→ **YOUR TASK**
Your job with the data below is to output exactly the lines from the one holding "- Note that" down to the one holding "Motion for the", both included, and no others.

────────────────────

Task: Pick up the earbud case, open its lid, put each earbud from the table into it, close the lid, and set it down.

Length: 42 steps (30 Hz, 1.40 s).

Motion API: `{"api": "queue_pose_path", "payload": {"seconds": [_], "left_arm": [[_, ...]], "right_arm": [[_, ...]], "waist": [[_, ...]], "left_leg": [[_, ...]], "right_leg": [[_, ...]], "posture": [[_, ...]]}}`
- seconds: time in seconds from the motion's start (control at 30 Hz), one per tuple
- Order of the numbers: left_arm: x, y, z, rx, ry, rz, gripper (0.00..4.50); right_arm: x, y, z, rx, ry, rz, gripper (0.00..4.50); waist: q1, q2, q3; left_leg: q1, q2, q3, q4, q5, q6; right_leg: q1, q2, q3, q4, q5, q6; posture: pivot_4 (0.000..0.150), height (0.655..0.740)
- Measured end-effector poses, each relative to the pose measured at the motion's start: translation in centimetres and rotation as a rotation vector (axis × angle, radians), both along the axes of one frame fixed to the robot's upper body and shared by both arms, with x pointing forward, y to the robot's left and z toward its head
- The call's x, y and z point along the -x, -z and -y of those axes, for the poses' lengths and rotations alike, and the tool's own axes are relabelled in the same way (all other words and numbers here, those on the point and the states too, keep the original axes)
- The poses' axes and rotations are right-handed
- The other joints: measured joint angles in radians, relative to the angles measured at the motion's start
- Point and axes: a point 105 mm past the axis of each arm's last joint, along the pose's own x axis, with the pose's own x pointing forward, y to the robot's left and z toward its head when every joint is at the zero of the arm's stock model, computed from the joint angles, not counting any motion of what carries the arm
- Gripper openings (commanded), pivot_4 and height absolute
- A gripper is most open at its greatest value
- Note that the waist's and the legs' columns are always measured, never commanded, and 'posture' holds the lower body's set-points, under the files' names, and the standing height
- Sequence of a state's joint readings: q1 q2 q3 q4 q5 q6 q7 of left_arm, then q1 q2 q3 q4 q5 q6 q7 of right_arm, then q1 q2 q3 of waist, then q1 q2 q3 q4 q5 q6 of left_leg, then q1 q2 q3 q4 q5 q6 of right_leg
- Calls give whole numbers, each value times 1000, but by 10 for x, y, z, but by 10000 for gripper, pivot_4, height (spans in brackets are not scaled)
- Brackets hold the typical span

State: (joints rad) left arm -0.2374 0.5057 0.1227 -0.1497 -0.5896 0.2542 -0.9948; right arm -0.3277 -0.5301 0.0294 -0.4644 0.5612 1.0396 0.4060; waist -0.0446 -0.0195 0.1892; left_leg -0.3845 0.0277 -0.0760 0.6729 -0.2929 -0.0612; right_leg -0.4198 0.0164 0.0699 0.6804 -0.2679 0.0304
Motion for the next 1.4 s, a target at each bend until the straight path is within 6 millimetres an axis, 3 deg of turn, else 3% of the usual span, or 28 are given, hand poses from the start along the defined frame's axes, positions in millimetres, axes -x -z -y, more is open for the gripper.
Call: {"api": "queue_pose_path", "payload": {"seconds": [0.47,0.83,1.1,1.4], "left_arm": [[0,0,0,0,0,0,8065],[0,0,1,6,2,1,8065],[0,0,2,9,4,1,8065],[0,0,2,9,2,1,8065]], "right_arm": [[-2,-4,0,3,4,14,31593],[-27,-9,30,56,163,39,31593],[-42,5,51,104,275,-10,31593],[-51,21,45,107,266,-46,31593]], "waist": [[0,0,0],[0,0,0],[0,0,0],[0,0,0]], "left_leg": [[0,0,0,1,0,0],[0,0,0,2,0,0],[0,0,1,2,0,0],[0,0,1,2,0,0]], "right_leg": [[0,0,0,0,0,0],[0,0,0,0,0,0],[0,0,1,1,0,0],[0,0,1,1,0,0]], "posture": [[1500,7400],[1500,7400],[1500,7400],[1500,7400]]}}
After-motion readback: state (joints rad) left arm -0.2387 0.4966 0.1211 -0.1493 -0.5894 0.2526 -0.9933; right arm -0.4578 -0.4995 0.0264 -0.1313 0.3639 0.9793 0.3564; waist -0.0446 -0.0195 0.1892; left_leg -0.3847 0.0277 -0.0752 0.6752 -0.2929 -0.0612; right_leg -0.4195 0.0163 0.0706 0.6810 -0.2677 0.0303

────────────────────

→ **ANSWER TO THIS EXERCISE**
- Note that the waist's and the legs' columns are always measured, never commanded, and 'posture' holds the lower body's set-points, under the files' names, and the standing height
- Sequence of a state's joint readings: q1 q2 q3 q4 q5 q6 q7 of left_arm, then q1 q2 q3 q4 q5 q6 q7 of right_arm, then q1 q2 q3 of waist, then q1 q2 q3 q4 q5 q6 of left_leg, then q1 q2 q3 q4 q5 q6 of right_leg
- Calls give whole numbers, each value times 1000, but by 10 for x, y, z, but by 10000 for gripper, pivot_4, height (spans in brackets are not scaled)
- Brackets hold the typical span

State: (joints rad) left arm -0.2374 0.5057 0.1227 -0.1497 -0.5896 0.2542 -0.9948; right arm -0.3277 -0.5301 0.0294 -0.4644 0.5612 1.0396 0.4060; waist -0.0446 -0.0195 0.1892; left_leg -0.3845 0.0277 -0.0760 0.6729 -0.2929 -0.0612; right_leg -0.4198 0.0164 0.0699 0.6804 -0.2679 0.0304
Motion for the next 1.4 s, a target at each bend until the straight path is within 6 millimetres an axis, 3 deg of turn, else 3% of the usual span, or 28 are given, hand poses from the start along the defined frame's axes, positions in millimetres, axes -x -z -y, more is open for the gripper.

The answer given here is complete.